President Bush has defined a new kind of conservatism. It is legitimate to criticize it, even to oppose it vigorously. But to do so honestly and accurately, one must note the change in method that President Bush has quietly and successfully been enacting. As often as possible, in as many ways as possible, he is using as the dynamo of personal choice and the methods of the market, not direct state-management, in order to make government programs more effective and more efficient. That is why Democrats, both of the old New Deal-type and of the new Clinton-type, oppose him so fiercely. They seem to see what he is up to better than many uneasy conservatives do.

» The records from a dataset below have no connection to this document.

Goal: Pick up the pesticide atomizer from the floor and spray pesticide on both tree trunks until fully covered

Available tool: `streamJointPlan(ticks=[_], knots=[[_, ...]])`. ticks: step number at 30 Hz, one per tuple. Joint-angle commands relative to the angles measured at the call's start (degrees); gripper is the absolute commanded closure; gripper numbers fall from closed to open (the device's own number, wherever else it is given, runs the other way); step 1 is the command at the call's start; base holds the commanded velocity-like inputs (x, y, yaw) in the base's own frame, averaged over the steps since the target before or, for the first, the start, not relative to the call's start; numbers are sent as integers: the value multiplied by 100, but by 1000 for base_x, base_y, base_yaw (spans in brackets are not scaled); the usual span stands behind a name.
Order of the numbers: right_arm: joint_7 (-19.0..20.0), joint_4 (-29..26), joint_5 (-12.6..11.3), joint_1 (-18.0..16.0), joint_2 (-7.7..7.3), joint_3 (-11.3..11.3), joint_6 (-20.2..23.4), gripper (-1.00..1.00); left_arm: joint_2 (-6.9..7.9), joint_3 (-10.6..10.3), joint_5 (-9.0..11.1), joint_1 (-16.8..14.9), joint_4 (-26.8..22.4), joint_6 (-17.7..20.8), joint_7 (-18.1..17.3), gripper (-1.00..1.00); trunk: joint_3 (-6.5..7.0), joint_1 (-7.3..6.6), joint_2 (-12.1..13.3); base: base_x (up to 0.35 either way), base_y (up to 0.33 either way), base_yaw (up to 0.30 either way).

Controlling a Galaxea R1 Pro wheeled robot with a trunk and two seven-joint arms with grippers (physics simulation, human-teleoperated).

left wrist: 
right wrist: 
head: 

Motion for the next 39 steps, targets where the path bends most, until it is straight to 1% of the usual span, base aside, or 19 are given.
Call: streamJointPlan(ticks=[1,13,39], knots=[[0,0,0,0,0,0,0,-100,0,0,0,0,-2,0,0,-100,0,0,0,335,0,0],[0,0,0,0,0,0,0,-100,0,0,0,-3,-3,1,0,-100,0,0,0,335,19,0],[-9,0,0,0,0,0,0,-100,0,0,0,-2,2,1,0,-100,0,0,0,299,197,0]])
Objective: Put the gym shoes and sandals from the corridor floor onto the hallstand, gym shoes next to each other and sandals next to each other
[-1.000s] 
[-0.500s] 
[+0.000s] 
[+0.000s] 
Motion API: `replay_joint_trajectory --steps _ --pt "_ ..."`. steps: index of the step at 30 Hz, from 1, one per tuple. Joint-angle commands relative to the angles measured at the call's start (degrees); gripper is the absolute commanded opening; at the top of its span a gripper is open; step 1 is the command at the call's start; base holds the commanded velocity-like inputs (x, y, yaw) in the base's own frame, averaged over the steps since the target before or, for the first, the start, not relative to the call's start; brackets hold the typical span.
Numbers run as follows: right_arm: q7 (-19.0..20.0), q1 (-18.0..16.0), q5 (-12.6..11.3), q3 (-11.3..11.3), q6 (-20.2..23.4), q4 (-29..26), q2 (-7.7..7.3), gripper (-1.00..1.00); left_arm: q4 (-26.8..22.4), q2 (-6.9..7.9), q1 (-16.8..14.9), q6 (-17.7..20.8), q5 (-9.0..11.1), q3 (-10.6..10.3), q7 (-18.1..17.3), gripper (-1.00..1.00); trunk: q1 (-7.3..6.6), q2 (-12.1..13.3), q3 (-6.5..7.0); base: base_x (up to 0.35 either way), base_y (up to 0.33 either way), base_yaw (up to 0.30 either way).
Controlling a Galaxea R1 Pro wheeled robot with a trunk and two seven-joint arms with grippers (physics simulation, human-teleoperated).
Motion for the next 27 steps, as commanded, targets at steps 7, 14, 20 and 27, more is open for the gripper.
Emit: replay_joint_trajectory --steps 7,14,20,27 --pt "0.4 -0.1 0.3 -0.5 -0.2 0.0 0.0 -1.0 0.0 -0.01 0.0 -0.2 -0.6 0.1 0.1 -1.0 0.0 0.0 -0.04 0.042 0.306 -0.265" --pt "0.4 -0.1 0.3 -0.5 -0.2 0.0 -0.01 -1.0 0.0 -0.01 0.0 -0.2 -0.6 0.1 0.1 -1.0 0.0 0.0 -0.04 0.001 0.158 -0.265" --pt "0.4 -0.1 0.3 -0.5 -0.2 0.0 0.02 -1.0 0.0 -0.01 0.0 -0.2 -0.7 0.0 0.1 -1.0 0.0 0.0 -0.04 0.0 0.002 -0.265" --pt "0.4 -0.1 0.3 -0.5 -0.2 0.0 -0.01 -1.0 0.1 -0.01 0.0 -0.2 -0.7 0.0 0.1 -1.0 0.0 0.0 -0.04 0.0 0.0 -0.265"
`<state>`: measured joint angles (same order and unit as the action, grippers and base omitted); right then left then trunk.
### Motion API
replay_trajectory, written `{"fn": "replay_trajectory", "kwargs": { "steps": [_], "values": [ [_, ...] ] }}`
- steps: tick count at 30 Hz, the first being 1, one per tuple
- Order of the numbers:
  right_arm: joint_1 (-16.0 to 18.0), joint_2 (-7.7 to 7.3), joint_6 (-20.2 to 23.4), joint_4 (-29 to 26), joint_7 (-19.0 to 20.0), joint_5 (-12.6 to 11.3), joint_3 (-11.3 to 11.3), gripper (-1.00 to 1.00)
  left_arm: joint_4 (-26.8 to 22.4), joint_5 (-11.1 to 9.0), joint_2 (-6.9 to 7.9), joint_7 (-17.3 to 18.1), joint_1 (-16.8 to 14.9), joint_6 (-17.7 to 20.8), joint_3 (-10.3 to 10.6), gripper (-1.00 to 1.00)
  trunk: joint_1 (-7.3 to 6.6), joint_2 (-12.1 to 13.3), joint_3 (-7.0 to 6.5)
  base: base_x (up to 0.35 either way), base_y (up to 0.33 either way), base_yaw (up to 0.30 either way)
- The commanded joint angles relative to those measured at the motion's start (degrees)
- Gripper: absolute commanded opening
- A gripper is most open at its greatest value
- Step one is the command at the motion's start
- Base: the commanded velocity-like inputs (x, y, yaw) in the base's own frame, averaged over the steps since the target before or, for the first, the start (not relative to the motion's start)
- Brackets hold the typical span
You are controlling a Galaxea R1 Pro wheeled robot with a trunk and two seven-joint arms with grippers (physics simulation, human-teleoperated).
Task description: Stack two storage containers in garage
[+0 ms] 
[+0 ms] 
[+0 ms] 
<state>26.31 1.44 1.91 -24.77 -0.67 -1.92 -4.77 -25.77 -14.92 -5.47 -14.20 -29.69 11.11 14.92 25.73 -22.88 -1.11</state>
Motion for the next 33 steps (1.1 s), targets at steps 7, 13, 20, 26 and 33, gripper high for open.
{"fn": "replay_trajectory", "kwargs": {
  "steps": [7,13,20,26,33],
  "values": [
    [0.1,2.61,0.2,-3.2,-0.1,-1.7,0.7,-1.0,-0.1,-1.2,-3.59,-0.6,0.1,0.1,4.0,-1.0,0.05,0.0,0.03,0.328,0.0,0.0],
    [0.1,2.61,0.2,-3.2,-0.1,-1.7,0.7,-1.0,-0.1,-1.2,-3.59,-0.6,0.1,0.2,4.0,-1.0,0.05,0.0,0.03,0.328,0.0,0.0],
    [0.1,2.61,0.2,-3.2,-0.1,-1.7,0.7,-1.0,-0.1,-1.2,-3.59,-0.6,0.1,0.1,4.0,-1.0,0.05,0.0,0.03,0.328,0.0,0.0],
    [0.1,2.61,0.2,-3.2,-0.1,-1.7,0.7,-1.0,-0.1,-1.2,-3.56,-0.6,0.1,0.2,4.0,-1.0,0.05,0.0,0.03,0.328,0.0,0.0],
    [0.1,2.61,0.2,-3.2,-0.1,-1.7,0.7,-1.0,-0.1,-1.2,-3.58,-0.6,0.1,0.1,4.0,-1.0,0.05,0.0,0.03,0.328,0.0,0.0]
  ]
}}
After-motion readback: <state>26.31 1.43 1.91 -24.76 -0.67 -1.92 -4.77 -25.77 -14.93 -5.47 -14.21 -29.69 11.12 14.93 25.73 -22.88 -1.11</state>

Try to imagine the conservative future as Bush is trying to: Old-age assistance is mostly achieved by personal tax-exempt pension accounts. Medicare and other health expenses are paid for by means of personal, tax-exempt medical accounts (partly used for catastrophic insurance, mostly for ordinary health spending, and with a new incentive to watch over normal expenses carefully). Parental choice and market mechanisms help to weed out failing schools, replacing them with better ones.
Note that these new pension, medical, and school mechanisms deeply affect families, not simply individuals. This greater reliance on familial choice re-introduces a reliance on family, rather than on the state, as the chief agent of health, education, and welfare.
Bush has begun a major turn from the state toward the “little platoons” once celebrated by Burke, the “mediating institutions” that Peter Berger and Richard Neuhaus emphasized twenty years ago. This is a profoundly conservative impulse.